_TASK DESCRIPTION_
Your task is to reproduce the listing exactly, without its images.

______

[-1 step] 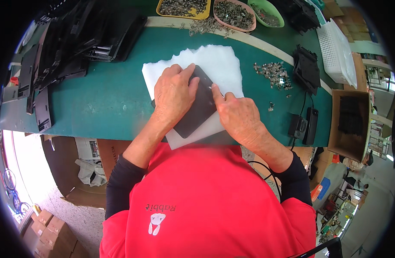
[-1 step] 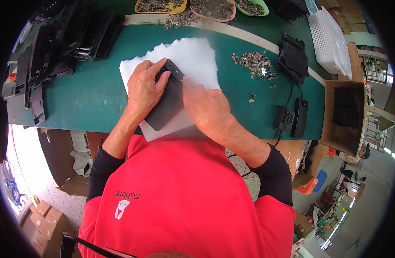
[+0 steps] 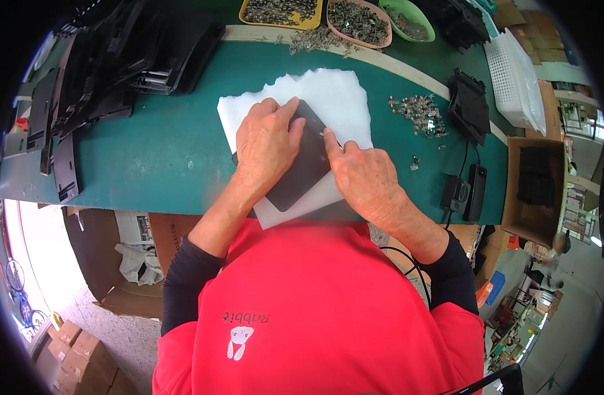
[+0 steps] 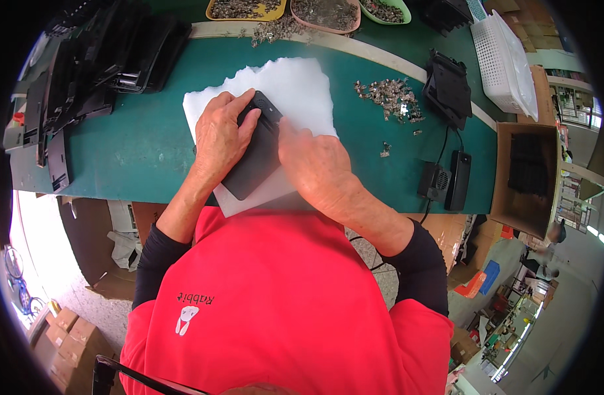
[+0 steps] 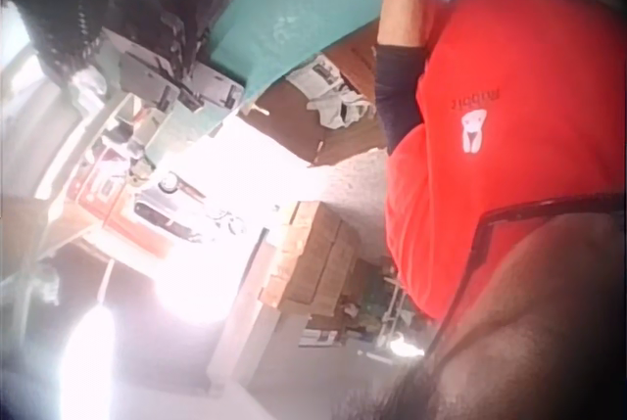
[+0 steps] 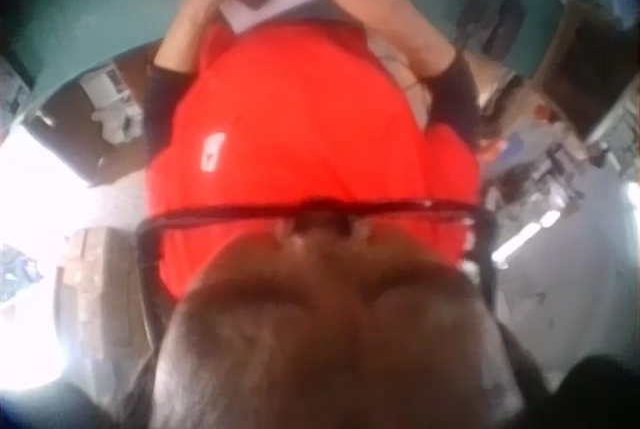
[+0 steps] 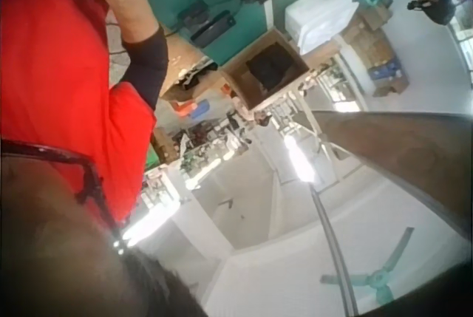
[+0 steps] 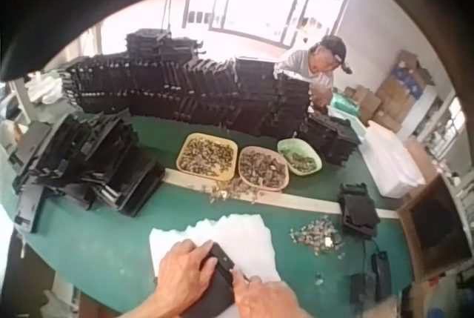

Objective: The person uses a screwdriver to fasten screws into a black rectangular electronic device placed on a white foam sheet. They repeatedly pick up screws from a nearby tray, insert them into the device, and tighten them. The person handles multiple similar devices, moving them aside after assembly.

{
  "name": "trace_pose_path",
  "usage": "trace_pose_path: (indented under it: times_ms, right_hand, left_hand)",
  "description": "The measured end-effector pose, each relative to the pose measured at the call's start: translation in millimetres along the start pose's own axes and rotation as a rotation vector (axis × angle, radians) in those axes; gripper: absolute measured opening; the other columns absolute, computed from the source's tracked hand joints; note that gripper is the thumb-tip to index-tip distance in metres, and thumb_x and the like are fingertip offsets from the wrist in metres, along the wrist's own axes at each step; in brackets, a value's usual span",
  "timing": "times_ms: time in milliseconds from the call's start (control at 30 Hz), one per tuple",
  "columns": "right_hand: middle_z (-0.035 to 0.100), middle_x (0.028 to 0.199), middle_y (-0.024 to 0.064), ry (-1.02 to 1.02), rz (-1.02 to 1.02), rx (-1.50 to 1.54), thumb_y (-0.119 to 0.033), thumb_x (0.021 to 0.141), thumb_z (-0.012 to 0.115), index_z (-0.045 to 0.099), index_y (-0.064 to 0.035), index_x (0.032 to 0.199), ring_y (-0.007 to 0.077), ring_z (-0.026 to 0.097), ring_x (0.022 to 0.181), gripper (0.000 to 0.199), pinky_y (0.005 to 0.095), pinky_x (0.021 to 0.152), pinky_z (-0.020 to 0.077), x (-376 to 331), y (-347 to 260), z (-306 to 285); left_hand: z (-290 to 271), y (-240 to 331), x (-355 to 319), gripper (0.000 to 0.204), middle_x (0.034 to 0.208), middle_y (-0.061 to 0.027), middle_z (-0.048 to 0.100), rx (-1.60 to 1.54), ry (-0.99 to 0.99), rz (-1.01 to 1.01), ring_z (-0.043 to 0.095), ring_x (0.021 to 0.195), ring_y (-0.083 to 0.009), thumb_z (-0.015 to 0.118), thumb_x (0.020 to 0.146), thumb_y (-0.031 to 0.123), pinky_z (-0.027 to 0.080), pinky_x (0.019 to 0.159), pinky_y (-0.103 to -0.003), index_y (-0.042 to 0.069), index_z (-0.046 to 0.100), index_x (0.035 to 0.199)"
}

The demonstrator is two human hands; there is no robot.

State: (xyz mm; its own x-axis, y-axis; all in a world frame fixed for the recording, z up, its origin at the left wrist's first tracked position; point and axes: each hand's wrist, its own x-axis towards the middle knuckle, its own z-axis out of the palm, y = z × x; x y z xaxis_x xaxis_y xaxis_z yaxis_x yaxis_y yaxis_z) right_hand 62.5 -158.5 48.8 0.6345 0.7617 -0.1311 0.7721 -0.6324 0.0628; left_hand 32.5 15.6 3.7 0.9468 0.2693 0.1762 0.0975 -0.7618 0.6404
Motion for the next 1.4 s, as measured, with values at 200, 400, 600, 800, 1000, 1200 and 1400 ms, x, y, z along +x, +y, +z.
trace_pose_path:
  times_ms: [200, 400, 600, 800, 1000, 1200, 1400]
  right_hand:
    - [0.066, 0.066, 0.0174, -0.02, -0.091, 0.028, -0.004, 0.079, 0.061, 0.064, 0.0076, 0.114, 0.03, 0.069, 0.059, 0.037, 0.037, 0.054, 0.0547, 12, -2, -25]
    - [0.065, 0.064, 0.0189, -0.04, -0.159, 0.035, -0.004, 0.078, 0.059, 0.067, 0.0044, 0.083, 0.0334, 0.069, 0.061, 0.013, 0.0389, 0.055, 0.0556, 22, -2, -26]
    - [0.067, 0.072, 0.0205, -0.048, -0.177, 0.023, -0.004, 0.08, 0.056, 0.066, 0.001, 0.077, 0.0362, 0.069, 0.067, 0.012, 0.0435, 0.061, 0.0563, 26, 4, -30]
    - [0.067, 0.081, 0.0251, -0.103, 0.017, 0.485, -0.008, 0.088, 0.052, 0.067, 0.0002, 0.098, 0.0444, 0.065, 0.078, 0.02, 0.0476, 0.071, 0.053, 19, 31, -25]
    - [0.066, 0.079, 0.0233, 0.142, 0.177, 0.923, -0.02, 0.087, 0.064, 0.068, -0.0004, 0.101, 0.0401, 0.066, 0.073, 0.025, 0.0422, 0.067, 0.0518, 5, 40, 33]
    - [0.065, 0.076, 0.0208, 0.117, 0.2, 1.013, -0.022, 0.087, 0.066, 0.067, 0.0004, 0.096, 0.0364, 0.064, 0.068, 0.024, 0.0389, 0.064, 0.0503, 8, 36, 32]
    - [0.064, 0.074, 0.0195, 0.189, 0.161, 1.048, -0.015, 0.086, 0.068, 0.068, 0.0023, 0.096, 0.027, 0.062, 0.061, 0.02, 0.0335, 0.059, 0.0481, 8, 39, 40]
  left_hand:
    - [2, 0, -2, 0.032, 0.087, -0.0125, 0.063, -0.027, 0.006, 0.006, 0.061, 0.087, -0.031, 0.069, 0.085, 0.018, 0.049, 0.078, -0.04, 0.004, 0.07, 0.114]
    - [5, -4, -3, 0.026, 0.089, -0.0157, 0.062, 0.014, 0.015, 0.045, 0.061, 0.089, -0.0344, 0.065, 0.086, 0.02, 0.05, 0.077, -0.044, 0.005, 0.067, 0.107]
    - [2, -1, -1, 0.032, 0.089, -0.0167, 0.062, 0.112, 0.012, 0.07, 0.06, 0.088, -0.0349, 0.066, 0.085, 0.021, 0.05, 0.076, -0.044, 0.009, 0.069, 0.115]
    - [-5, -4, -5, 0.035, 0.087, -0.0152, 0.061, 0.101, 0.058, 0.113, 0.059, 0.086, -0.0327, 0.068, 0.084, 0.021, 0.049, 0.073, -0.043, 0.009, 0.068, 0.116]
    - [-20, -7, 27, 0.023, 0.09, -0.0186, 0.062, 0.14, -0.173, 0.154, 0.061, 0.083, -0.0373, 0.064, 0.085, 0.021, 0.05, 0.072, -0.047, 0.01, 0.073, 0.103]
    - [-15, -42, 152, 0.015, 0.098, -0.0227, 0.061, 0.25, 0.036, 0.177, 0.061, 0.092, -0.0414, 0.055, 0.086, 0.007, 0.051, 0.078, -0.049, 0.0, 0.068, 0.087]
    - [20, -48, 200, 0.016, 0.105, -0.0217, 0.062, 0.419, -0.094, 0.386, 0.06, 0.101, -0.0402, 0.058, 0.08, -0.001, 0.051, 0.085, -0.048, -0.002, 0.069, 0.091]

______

_TASK RESPONSE_
[-1 step] 
[-1 step] 
[+0 steps] 
[+0 steps] 
[+0 steps] 
[+0 steps] 
[+0 steps] 
[+0 steps] 

Objective: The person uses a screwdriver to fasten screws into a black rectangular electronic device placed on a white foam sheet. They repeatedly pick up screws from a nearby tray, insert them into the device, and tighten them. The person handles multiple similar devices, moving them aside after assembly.

{
  "name": "trace_pose_path",
  "usage": "trace_pose_path: (indented under it: times_ms, right_hand, left_hand)",
  "description": "The measured end-effector pose, each relative to the pose measured at the call's start: translation in millimetres along the start pose's own axes and rotation as a rotation vector (axis × angle, radians) in those axes; gripper: absolute measured opening; the other columns absolute, computed from the source's tracked hand joints; note that gripper is the thumb-tip to index-tip distance in metres, and thumb_x and the like are fingertip offsets from the wrist in metres, along the wrist's own axes at each step; in brackets, a value's usual span",
  "timing": "times_ms: time in milliseconds from the call's start (control at 30 Hz), one per tuple",
  "columns": "right_hand: middle_z (-0.035 to 0.100), middle_x (0.028 to 0.199), middle_y (-0.024 to 0.064), ry (-1.02 to 1.02), rz (-1.02 to 1.02), rx (-1.50 to 1.54), thumb_y (-0.119 to 0.033), thumb_x (0.021 to 0.141), thumb_z (-0.012 to 0.115), index_z (-0.045 to 0.099), index_y (-0.064 to 0.035), index_x (0.032 to 0.199), ring_y (-0.007 to 0.077), ring_z (-0.026 to 0.097), ring_x (0.022 to 0.181), gripper (0.000 to 0.199), pinky_y (0.005 to 0.095), pinky_x (0.021 to 0.152), pinky_z (-0.020 to 0.077), x (-376 to 331), y (-347 to 260), z (-306 to 285); left_hand: z (-290 to 271), y (-240 to 331), x (-355 to 319), gripper (0.000 to 0.204), middle_x (0.034 to 0.208), middle_y (-0.061 to 0.027), middle_z (-0.048 to 0.100), rx (-1.60 to 1.54), ry (-0.99 to 0.99), rz (-1.01 to 1.01), ring_z (-0.043 to 0.095), ring_x (0.021 to 0.195), ring_y (-0.083 to 0.009), thumb_z (-0.015 to 0.118), thumb_x (0.020 to 0.146), thumb_y (-0.031 to 0.123), pinky_z (-0.027 to 0.080), pinky_x (0.019 to 0.159), pinky_y (-0.103 to -0.003), index_y (-0.042 to 0.069), index_z (-0.046 to 0.100), index_x (0.035 to 0.199)"
}

The demonstrator is two human hands; there is no robot.

State: (xyz mm; its own x-axis, y-axis; all in a world frame fixed for the recording, z up, its origin at the left wrist's first tracked position; point and axes: each hand's wrist, its own x-axis towards the middle knuckle, its own z-axis out of the palm, y = z × x; x y z xaxis_x xaxis_y xaxis_z yaxis_x yaxis_y yaxis_z) right_hand 62.5 -158.5 48.8 0.6345 0.7617 -0.1311 0.7721 -0.6324 0.0628; left_hand 32.5 15.6 3.7 0.9468 0.2693 0.1762 0.0975 -0.7618 0.6404
Motion for the next 1.4 s, as measured, with values at 200, 400, 600, 800, 1000, 1200 and 1400 ms, x, y, z along +x, +y, +z.
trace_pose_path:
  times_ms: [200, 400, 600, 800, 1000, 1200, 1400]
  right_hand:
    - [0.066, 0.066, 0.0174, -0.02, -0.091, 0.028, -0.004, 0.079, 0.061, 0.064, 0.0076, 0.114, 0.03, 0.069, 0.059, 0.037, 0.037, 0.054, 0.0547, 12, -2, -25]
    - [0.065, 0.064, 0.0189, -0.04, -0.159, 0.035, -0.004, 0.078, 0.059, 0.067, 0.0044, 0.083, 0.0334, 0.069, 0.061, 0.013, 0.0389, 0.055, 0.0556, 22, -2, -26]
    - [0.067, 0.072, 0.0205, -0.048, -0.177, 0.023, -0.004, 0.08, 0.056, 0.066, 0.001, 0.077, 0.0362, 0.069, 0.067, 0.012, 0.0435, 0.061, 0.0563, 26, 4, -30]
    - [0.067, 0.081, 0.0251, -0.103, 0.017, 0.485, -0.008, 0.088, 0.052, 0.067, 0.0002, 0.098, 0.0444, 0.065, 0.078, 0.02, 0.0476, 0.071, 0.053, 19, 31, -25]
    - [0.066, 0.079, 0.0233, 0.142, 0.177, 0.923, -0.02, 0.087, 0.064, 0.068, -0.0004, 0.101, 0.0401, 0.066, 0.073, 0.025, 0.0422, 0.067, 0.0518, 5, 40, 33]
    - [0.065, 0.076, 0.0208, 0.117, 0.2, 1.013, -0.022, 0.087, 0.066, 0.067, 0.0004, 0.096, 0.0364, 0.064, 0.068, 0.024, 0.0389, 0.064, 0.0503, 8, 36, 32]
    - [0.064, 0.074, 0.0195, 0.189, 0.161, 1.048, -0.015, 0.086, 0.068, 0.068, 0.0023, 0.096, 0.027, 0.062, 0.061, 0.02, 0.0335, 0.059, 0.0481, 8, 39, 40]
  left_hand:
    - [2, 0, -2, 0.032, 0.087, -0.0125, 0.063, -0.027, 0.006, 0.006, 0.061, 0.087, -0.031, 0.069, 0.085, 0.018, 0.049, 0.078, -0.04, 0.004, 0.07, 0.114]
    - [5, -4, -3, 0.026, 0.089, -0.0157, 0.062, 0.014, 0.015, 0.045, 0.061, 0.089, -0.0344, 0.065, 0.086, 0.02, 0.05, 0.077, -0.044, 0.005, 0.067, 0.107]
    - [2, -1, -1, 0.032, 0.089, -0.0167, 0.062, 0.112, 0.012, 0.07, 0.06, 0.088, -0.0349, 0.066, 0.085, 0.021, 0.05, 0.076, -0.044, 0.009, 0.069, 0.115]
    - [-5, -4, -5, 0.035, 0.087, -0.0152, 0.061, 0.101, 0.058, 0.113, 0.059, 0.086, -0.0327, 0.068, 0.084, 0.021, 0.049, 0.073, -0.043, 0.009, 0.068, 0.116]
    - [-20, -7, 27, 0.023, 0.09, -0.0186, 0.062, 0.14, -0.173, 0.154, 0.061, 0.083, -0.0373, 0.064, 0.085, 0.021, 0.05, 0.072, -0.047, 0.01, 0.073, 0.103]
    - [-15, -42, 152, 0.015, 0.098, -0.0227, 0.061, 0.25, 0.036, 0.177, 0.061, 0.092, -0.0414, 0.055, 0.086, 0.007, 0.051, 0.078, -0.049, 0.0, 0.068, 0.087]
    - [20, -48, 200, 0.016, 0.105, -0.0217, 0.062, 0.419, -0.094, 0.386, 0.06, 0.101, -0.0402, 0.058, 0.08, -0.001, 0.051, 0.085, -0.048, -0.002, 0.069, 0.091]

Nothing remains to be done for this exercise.